§ ABOUT THIS EXERCISE:
Copy all lines in the material holding the string "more".

--------------------

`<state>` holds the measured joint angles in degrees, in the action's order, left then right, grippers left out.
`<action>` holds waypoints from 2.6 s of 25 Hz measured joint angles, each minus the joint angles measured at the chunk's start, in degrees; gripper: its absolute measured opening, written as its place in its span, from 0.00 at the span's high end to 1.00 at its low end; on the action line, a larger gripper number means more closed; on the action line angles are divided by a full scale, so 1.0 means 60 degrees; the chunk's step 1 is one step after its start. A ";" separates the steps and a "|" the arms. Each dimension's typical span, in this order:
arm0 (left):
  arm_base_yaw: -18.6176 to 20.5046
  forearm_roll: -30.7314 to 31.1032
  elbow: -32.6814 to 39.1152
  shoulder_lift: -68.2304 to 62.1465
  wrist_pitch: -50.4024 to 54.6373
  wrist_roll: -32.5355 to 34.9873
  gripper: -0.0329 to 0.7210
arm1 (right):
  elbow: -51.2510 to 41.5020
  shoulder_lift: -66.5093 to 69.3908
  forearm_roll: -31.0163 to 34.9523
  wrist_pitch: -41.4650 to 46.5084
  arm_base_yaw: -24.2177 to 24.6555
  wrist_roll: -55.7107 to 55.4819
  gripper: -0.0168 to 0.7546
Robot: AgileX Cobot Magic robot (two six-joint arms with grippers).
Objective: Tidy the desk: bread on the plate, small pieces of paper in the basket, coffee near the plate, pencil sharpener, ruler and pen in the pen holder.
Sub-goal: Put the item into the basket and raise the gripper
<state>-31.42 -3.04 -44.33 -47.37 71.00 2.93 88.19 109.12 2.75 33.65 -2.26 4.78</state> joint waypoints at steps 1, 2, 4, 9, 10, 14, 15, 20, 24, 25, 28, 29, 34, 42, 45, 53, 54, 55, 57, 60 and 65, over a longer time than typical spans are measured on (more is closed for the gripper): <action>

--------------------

§ PROBLEM SOLUTION:
`<action>` holds waypoints from 2.6 s of 25 Hz measured joint angles, each minus the joint angles measured at the chunk's start, in degrees; gripper: its absolute measured opening, written as its place in its span, from 0.00 at the span's high end to 1.00 at its low end; on the action line, a larger gripper number means more closed; on the action line angles are divided by a full scale, so 1.0 means 60 degrees; the chunk's step 1 is one step after its start. A ";" separates the steps and a "|" the arms. Each dimension's typical span, in this order:
<state>-31.42 -3.04 -44.33 -47.37 71.00 2.93 88.19 109.12 2.75 33.65 -2.26 4.78</state> joint waypoints at steps 1, 2, 4, 9, 10, 14, 15, 20, 24, 25, 28, 29, 34, 42, 45, 53, 54, 55, 57, 60 and 65, over a longer time than typical spans are measured on (more is closed for the gripper): <action>

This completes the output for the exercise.